* **Task details**: Among the lines below, the one containing "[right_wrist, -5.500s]" opens the range and the one containing "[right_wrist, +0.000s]" closes it. Print that range exactly, without the pictures.

* **Information provided**:
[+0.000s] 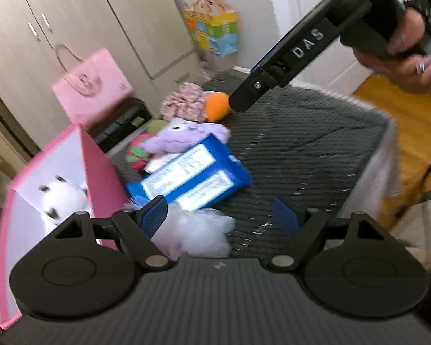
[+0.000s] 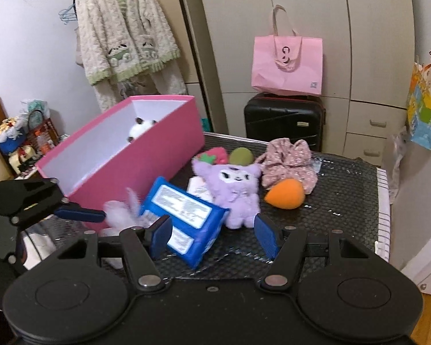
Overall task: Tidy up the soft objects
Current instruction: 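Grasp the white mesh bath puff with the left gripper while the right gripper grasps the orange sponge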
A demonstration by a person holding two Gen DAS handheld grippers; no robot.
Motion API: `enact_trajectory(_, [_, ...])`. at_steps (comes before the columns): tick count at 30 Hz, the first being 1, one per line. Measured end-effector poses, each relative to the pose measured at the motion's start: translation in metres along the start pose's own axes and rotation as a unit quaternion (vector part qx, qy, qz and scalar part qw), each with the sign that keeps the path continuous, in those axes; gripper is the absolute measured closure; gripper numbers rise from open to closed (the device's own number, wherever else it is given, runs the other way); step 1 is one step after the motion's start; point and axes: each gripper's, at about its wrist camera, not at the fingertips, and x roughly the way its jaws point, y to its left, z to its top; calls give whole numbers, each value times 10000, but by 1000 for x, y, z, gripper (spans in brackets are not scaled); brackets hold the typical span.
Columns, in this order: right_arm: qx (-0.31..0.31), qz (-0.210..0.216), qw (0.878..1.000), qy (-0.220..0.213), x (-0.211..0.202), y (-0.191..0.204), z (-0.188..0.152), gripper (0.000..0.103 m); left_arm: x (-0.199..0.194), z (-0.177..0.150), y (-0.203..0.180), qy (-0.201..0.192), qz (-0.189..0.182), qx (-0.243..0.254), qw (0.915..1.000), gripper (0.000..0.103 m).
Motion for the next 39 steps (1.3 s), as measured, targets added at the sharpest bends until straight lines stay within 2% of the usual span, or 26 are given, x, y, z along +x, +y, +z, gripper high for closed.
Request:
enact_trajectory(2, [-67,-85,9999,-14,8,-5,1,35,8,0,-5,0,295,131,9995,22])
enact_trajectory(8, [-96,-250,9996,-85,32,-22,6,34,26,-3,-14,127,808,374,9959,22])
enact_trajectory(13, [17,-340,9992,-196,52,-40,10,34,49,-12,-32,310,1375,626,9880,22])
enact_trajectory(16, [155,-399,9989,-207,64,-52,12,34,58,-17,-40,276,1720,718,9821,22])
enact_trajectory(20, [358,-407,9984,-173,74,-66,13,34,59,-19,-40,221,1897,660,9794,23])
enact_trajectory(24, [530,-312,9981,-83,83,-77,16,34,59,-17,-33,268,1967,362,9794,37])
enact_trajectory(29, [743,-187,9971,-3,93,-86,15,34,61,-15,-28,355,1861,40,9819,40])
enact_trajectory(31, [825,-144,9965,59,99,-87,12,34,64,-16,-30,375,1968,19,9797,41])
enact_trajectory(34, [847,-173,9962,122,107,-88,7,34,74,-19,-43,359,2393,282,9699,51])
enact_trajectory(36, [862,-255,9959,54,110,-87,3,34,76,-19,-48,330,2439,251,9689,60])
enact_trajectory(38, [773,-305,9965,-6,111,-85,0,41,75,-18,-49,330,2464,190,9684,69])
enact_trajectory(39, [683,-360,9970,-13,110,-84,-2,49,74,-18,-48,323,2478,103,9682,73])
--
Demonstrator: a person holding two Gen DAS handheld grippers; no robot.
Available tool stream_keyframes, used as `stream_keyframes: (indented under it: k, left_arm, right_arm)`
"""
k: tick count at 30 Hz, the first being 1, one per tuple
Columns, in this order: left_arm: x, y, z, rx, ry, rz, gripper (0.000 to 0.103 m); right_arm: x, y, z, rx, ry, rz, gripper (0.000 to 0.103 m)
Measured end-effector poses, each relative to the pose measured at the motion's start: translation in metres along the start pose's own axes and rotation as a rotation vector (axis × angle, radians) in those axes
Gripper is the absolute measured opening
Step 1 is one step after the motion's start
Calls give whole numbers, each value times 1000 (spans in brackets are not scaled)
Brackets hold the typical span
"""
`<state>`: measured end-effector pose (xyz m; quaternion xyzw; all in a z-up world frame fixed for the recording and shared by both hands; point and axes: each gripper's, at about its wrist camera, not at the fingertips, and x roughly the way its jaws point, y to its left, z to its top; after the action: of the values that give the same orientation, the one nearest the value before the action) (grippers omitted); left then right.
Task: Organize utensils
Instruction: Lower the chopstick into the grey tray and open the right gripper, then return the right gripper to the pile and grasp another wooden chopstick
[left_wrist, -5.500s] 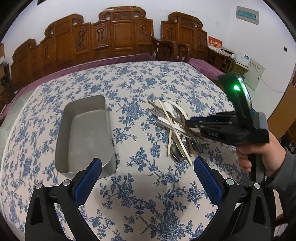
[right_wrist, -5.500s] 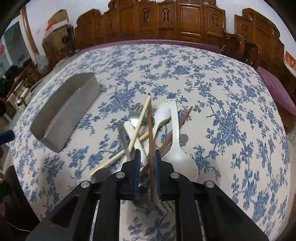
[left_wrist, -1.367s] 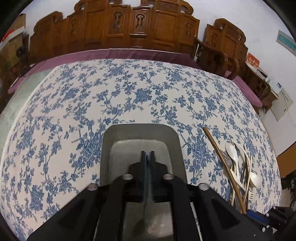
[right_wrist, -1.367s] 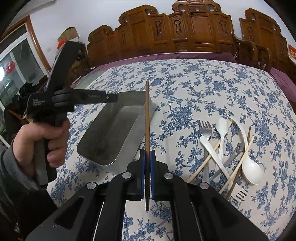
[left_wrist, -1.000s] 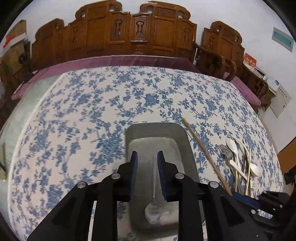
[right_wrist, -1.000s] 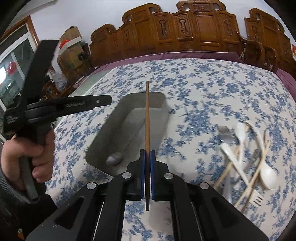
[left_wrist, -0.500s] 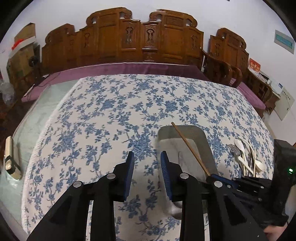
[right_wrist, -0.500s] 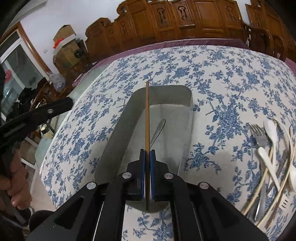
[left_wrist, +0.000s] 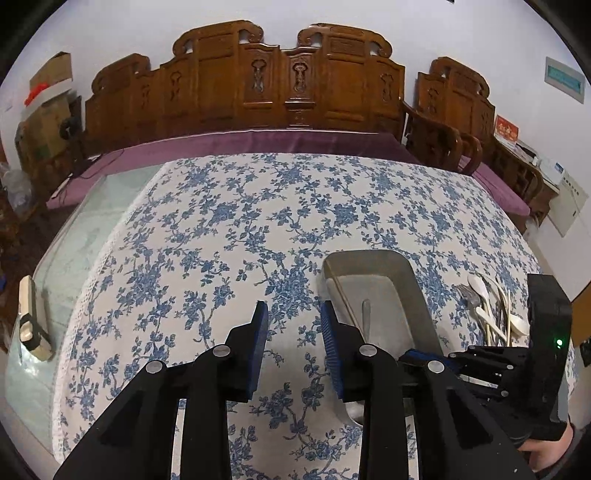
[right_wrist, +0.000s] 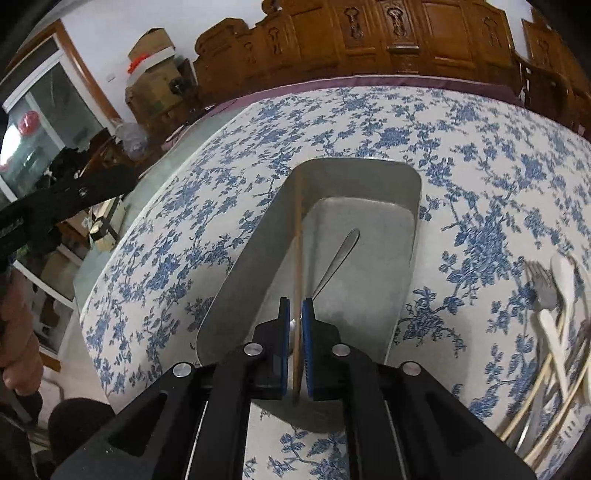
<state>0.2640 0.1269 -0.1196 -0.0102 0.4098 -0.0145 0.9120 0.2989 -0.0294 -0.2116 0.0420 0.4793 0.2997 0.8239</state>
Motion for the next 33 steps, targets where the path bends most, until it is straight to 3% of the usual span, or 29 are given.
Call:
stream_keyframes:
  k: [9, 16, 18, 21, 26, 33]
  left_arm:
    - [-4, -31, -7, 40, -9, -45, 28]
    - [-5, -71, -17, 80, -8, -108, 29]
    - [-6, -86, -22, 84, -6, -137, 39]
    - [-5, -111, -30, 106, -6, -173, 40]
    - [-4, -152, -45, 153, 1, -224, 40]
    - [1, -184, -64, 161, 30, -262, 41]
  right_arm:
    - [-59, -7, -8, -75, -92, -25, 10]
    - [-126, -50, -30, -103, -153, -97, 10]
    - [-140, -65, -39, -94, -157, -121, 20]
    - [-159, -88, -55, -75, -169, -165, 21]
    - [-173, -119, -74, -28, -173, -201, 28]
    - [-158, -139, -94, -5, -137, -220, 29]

* **Answer to the exercise**:
[right_wrist, -5.500s] 
[left_wrist, -1.367s] 
[right_wrist, -1.367s] 
[left_wrist, -1.000s] 
[right_wrist, -1.000s] 
[left_wrist, -0.500s] 
[right_wrist, -0.500s] 
[left_wrist, +0.000s] 
[right_wrist, +0.000s] 

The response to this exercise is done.